Which lines in the records below include the word "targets"? Report each of them in full.

(Saved data entries)
※ ※ ※

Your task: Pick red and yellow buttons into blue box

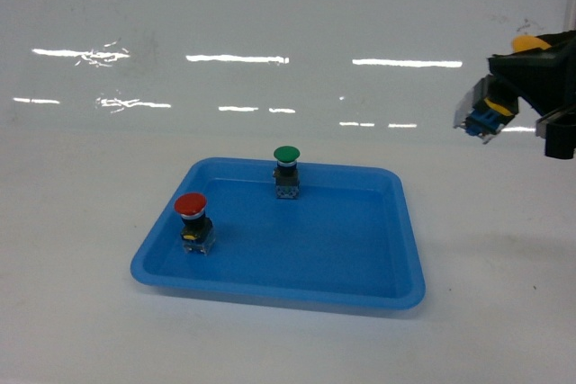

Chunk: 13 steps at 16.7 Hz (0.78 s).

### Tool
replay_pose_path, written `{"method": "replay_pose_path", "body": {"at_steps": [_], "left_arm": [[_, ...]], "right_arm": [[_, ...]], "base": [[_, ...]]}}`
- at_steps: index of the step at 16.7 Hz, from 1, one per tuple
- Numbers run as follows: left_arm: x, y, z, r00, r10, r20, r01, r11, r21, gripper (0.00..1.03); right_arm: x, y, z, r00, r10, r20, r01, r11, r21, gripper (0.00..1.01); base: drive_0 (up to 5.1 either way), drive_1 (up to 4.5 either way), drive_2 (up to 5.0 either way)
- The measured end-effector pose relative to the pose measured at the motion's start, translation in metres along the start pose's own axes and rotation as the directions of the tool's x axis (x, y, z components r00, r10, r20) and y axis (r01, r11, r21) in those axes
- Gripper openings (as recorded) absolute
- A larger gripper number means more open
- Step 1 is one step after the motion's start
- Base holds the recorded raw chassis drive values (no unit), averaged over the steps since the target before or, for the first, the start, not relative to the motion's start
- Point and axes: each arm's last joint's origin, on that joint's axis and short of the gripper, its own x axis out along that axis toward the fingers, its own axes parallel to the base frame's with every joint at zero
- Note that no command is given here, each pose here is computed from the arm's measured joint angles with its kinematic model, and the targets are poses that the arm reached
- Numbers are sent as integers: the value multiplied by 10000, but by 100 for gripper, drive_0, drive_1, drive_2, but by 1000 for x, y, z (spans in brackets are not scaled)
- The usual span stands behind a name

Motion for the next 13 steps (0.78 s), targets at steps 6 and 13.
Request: {"method": "replay_pose_path", "body": {"at_steps": [6, 13], "left_arm": [[0, 0, 0, 10000, 0, 0, 0, 10000, 0, 98], [38, -10, -1, 9971, -755, -63, 753, 9969, -210, 98]], "right_arm": [[-10, -9, 5, 9993, -349, 120, 349, 9994, -19, 35], [-10, -8, 7, 9994, -323, 154, 323, 9995, -34, 35]], "base": [[0, 0, 0], [0, 0, 0]]}}
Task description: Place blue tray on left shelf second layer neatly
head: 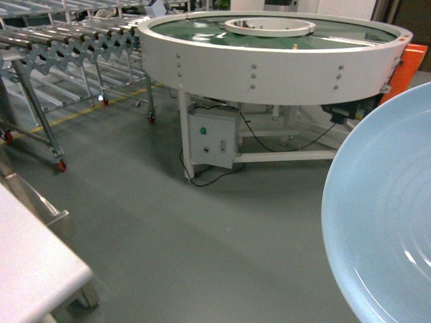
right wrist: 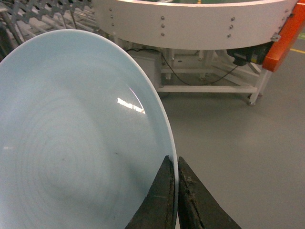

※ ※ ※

- _Result of this task_:
- Note that no command is given here, each pose here is computed from the arm's measured joint angles with its kinematic model, and the targets are poses that the arm reached
Motion for the next 13 steps (0.78 s), targets at steps 6 and 13.

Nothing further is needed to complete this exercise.